Task brief
What number of lines in the data below contain the string "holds"? Answer with that number alone.

Entries supplied
[Start of Attachment]

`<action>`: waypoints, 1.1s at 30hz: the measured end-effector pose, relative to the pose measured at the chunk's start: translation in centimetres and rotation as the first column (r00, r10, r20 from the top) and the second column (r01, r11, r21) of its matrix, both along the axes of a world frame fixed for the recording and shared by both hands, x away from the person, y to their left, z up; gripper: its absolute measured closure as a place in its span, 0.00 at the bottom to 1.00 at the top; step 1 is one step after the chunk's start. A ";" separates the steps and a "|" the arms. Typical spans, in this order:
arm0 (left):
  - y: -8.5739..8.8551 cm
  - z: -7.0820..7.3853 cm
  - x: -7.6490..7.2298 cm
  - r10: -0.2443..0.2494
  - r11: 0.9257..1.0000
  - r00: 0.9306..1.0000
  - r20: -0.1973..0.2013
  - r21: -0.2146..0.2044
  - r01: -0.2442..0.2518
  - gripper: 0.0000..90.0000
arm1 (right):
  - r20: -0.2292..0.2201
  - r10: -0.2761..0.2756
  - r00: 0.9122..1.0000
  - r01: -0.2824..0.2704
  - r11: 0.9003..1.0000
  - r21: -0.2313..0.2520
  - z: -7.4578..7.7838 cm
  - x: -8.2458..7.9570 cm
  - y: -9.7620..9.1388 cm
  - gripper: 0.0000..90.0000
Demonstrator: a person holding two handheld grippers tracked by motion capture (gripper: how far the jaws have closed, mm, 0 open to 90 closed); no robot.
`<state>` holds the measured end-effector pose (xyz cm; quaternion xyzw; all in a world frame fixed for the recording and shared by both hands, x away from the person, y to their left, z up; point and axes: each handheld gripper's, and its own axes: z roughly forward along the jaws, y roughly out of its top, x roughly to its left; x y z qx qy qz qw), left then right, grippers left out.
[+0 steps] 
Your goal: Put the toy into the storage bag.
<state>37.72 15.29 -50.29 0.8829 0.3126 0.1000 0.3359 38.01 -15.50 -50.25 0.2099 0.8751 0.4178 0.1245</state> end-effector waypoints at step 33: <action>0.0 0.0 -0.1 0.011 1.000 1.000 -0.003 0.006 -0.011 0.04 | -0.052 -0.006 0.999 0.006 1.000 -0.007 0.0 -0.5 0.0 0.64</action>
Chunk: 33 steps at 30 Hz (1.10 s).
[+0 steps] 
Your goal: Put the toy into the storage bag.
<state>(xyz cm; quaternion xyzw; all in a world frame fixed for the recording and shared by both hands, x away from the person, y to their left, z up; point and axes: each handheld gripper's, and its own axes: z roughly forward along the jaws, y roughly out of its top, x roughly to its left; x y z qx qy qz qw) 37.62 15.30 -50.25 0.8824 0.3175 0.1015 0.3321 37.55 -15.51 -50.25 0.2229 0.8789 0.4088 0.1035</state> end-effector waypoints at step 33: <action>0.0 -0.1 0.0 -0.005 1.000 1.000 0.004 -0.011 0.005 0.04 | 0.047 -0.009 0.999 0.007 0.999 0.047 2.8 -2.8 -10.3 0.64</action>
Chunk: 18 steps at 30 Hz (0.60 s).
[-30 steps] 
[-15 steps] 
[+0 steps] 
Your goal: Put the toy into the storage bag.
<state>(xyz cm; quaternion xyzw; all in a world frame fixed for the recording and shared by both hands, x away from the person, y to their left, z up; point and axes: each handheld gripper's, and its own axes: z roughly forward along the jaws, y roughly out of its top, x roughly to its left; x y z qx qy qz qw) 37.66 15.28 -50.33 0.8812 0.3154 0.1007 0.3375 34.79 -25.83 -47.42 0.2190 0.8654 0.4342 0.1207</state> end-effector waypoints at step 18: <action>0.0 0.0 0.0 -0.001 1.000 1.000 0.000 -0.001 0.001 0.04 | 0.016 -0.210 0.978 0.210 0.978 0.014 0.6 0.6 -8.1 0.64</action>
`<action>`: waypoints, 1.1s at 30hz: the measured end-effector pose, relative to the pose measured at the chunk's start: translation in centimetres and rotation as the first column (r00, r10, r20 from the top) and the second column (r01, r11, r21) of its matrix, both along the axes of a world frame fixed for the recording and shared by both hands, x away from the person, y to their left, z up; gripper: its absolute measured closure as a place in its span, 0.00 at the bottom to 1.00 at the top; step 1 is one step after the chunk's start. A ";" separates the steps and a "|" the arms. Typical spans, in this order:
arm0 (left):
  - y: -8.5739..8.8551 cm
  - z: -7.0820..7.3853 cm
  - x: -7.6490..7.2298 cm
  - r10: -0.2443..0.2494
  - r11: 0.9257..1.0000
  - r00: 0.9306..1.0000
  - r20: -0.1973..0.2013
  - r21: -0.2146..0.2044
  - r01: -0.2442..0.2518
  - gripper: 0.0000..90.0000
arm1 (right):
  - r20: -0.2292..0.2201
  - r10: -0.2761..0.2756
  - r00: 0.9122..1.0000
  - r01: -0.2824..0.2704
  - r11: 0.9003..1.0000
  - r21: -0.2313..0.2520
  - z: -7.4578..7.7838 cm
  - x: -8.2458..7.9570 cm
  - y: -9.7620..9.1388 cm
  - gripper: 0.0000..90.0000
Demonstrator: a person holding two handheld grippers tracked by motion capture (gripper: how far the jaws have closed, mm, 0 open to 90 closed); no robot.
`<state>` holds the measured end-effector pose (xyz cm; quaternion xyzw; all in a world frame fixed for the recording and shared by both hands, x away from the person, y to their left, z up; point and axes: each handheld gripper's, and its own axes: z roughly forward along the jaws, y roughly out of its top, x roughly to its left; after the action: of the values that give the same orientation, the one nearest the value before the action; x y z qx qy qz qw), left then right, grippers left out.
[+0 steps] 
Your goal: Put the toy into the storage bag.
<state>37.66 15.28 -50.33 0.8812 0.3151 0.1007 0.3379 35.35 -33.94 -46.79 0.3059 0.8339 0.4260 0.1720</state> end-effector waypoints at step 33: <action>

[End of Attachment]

Solution for this problem
2